Как таких кретинов земля носит?
Тяжело покидать насиженное место, но ехать надо, уж больно на море хочется. И от Мангупа — а точнее, от некоторых мангупцев — отдохнуть надо. Голову поставить на место, может, я все же сошел с ума, а среди таких же сумасшедших обитателей Мангупа не могу дать себе в этом отчет?
Наташка Сладкоежка купаться ехать передумала, собирается сгонять домой, в Днепропетровск. Львенок сомневается, потому что сомневается Ромчик. Ромчик тоже не уверен, потому что однозначно не едет Солидол, который, как выяснилось, подхватил где-то чесотку и сегодня едет в Симфер ее лечить. Дурдом на выезде. Пока собираемся втроем, с Монахом и Ленкой Эйч.
Эйч осталась на ночь в Рингушнике. Монах должен был разбудить нас в половине пятого, но появился только в восемь. Львенок долго сидела у родника и чесала затылок, многозначительно поглядывая на Ромчика, но, так и не дождавшись просьбы типа «останься, милая», решила идти на море с нами. Около десяти распрощались с народом, стараясь не прикасаться к Солидолу и людям из его лагеря (с чесоткой шутки плохи), и скатились вниз. Ленка Эйч ходит плохо, у нее больной позвоночник, так что шли крайне медленно. Чуть было не опоздали на электричку, но вовремя подвернулся автобус аж до Бахчисарая. Из окна видел праздношатающегося Рому Муху, причем варварски обритого наголо. На Чуфут-Кале стоит, видимо. В Бахчисарае успели перекусить ништяками в привокзальном кафе и прыгнули в электричку. В Симферополе поменяли рубли богатенького Буратино Монаха на купоны, съели мороженого. О мороженом даже упоминать уже не стоит, потому что едим мы его, как только хоть ненадолго соединяемся с цивилизацией. Признак сладкой жизни у нас такой.
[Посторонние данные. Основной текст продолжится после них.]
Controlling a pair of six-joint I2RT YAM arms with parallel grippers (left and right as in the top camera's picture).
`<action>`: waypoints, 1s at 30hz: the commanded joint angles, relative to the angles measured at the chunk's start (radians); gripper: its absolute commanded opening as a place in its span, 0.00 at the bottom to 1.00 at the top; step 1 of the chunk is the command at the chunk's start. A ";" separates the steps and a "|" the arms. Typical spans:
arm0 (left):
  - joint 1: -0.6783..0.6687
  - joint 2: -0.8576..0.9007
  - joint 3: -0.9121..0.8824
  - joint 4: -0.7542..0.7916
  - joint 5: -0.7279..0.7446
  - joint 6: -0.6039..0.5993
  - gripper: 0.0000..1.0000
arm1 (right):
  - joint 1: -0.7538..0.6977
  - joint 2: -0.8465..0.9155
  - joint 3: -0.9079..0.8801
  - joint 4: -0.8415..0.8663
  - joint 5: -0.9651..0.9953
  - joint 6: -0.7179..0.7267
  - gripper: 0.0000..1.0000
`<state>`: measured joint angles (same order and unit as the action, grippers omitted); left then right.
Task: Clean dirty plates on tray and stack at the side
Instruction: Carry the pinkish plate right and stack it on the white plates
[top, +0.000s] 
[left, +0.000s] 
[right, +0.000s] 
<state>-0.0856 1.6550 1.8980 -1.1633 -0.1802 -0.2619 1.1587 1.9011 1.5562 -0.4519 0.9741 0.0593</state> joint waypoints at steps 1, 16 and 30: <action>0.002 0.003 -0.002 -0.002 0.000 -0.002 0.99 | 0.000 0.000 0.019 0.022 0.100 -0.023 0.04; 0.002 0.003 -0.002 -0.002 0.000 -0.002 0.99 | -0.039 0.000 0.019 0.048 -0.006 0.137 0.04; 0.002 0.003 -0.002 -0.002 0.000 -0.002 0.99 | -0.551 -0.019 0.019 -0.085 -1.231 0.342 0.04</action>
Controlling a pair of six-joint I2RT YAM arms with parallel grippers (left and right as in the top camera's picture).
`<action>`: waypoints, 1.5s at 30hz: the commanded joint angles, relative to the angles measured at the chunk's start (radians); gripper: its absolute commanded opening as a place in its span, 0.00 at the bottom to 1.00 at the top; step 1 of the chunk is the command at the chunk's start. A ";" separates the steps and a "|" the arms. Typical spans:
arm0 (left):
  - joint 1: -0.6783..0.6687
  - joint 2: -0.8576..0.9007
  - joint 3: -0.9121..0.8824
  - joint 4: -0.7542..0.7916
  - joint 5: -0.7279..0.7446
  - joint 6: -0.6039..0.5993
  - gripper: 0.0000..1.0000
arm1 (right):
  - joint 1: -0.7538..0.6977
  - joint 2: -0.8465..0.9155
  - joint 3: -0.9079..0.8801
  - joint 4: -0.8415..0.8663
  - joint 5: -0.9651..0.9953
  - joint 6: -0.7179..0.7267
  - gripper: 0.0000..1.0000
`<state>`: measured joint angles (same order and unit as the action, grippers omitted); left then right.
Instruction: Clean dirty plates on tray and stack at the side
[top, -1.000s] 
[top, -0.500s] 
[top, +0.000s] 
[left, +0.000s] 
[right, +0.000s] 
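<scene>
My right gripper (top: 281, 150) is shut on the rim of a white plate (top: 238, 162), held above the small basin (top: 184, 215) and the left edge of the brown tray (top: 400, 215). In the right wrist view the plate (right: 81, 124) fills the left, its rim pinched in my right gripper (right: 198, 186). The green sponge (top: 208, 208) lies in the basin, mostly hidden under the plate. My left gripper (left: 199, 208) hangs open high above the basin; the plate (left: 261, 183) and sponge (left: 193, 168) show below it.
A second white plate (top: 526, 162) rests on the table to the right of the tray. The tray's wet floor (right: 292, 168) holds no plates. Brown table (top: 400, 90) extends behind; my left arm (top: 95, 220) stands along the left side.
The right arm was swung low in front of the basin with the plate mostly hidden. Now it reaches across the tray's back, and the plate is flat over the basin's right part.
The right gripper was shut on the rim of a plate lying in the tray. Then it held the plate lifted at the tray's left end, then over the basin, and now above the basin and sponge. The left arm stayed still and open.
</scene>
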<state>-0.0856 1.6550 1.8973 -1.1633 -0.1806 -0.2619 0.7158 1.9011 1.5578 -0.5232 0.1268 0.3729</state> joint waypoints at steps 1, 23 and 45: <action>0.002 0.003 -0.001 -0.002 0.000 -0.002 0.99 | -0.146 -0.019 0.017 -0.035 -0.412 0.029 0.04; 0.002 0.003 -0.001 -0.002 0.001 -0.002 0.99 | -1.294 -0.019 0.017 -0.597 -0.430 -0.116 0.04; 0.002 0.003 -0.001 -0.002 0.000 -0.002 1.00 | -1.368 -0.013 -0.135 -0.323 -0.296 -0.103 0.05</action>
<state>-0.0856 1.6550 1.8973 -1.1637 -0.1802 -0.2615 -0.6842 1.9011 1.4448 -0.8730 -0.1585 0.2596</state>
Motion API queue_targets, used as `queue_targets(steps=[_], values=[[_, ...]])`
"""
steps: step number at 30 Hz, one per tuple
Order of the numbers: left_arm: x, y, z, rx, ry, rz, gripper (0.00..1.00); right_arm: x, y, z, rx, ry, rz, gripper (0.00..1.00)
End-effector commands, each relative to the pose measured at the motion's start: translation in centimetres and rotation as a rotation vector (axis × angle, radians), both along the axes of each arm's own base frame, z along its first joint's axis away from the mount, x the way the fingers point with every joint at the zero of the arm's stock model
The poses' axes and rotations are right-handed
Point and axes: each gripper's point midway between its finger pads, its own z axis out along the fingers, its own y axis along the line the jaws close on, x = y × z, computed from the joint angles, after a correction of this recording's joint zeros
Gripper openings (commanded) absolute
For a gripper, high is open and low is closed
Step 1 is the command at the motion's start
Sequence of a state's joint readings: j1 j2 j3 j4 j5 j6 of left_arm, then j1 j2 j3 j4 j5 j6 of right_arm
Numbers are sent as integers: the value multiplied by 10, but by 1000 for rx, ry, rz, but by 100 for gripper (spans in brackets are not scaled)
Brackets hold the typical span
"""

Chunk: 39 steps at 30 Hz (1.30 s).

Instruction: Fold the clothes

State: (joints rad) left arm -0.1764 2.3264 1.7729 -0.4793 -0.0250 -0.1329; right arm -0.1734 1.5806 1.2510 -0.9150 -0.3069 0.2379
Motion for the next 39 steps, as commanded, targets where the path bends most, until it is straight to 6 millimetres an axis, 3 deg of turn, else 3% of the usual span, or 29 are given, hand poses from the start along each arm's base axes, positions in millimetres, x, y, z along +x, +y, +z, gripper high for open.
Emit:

Монах сказал, что знает шикарное место — Сатера под Алуштой, неподалеку от лагеря МАИ, и предложил поехать туда. Мне было абсолютно все равно, Танюхе тем более, и мы согласились. Добрались на троллейбусе до Алушты и потопали пешком. Километров через десять все выдохлись. Думали, присядем передохнуть и пойдем дальше, но не тут-то было. Обнаружили источник на склоне холма да около него и разбили лагерь. Местечко, кстати, шикарное, не исключено, что здесь и зависнем.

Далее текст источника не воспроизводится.